WHAT IS REQUIRED:
Using the material below, state how many of its lines contain the string "Highlight", with no other words.

EXERCISE MATERIALS:
━━━━━━━━━━━━━━━━━━━━

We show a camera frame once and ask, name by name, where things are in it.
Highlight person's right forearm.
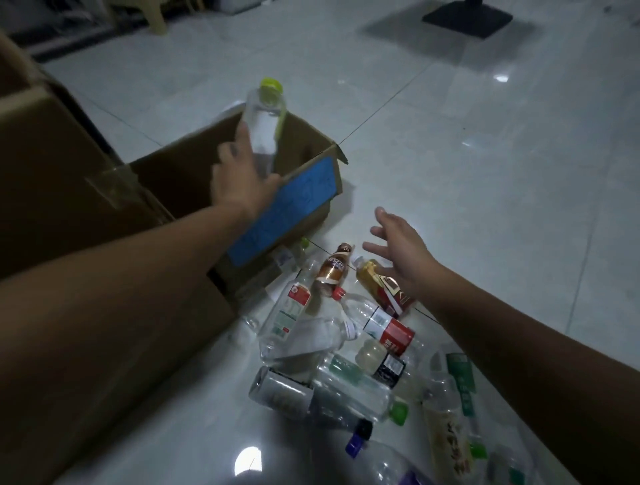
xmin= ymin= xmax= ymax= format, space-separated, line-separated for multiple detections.
xmin=409 ymin=262 xmax=640 ymax=485

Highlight brown cardboard box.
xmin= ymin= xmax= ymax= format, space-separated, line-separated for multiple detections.
xmin=0 ymin=30 xmax=349 ymax=485

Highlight person's left hand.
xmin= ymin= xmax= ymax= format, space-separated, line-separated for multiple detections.
xmin=209 ymin=121 xmax=282 ymax=221

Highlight beige plastic chair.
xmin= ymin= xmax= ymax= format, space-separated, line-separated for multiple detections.
xmin=106 ymin=0 xmax=169 ymax=36

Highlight pile of empty plastic bottles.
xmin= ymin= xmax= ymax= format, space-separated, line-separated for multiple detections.
xmin=239 ymin=237 xmax=547 ymax=485

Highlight black table base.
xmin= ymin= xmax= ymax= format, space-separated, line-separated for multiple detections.
xmin=422 ymin=0 xmax=514 ymax=40

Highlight person's right hand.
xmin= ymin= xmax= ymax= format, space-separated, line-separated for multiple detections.
xmin=362 ymin=206 xmax=442 ymax=300

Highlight person's left forearm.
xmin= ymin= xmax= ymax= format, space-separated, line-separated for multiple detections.
xmin=0 ymin=200 xmax=254 ymax=485

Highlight clear bottle with green cap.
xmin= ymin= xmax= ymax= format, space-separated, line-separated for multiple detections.
xmin=241 ymin=77 xmax=289 ymax=182

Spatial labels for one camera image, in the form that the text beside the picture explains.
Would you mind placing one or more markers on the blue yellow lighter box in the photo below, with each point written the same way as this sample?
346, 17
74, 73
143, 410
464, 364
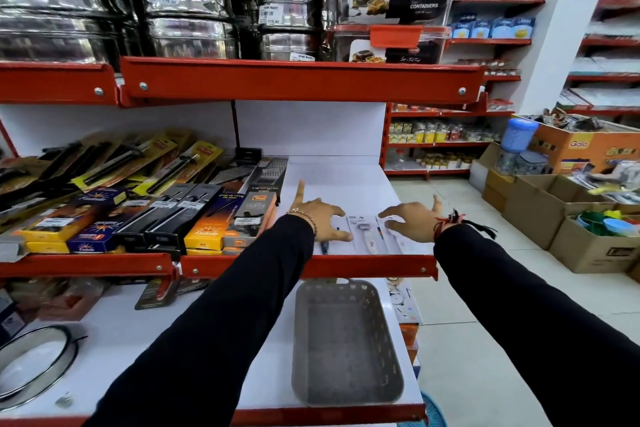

━━━━━━━━━━━━━━━━━━━━

YOUR SOLUTION:
9